Scenario Generation for Learning
To ensure the agent learnt robust policies applicable under a variety of operating conditions, multiple training scenarios were generated, including
Variable solar irradiance profiles, simulating different weather conditions such as clear skies, cloud cover, and rapid fluctuations;
Dynamic load demand patterns, including slow ramping as well as abrupt load increases or decreases;
Extreme conditions, such as sudden generation losses, deep battery discharges, or transient overloading.
These scenarios aim to expose the agent to both typical and edge-case behaviors, ensuring a well-rounded learning process.
- ii.
Neural Network Architecture
The DQL agent relies on a DQN to approximate the action value function Q(s,a), which estimates the expected cumulative reward of taking action a in state s. The architecture of the network was structured as follows:
Input layer: receives the current state vector ;
Hidden layers: two or three fully connected layers using ReLU (Rectified Linear Unit) activation functions;
Output layer: provides a Q-value for each possible action, used to guide the decision-making process.

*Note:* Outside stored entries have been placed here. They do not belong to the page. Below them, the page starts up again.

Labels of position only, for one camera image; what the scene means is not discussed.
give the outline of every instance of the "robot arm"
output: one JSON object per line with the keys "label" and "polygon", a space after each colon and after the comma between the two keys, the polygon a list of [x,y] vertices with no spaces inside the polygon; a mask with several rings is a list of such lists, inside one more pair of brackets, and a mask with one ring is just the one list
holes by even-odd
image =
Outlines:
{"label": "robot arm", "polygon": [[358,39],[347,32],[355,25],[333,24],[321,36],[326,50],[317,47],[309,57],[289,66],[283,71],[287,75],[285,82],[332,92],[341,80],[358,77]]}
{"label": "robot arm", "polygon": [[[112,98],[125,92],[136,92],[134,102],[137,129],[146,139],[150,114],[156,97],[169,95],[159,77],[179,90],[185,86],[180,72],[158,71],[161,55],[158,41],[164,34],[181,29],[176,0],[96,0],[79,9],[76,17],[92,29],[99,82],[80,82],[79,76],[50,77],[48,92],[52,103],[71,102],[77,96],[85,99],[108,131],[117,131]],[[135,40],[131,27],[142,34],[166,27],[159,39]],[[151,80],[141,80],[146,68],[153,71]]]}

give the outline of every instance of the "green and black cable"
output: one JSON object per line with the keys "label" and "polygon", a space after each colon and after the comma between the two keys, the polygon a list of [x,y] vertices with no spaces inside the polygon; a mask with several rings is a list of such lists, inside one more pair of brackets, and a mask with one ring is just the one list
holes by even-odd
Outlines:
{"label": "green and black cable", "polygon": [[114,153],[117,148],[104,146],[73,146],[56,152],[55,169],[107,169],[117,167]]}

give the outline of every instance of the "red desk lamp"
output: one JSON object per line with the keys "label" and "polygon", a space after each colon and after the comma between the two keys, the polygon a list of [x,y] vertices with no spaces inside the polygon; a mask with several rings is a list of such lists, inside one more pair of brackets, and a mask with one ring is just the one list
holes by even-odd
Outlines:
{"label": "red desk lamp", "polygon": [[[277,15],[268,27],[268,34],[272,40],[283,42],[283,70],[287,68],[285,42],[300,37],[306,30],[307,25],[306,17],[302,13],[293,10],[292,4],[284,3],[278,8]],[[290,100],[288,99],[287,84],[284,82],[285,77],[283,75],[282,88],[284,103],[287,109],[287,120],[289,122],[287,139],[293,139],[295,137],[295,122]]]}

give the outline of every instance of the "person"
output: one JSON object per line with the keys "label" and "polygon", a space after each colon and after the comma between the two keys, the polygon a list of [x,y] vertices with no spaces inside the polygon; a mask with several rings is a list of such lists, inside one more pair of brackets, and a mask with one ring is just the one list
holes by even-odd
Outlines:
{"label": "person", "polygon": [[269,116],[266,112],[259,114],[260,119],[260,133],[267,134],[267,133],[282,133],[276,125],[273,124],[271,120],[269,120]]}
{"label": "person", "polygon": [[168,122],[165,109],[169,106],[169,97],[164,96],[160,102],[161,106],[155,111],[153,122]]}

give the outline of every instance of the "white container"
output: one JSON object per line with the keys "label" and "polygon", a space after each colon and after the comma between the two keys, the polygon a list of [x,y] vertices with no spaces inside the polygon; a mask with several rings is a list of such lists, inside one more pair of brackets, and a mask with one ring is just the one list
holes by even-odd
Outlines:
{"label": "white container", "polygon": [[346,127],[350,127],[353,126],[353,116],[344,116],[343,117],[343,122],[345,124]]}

The network was trained by minimizing the temporal difference loss, based on the Bellman equation, using stochastic gradient descent to update the network weights.
- iii.
Learning Parameters
The DQL agent was trained following established reinforcement learning principles, with the following hyperparameters:
Learning rate: 0.001, controlling the step size during weight updates;
Discount factor γ: typically set between 0.95 and 0.99 to balance immediate and future rewards;
Exploration–exploitation strategy: ε-greedy policy where ε decays gradually from 1.0 to 0.01 across training episodes;
Replay memory: a circular buffer that stores state-action-reward-next state transitions, from which batches are randomly sampled to break temporal correlations;
Target network update frequency: every fixed number of steps (e.g., every 500 iterations) to stabilize learning by decoupling the target Q-value estimation.
- iv.
Offline Training and Convergence
The entire training process is conducted offline, meaning that the agent interacts exclusively with the simulated microgrid model and does not control a physical system during training. Throughout successive training episodes, the agent explores the environment, accumulates experience, and updates its Q-network to improve its decision-making policy.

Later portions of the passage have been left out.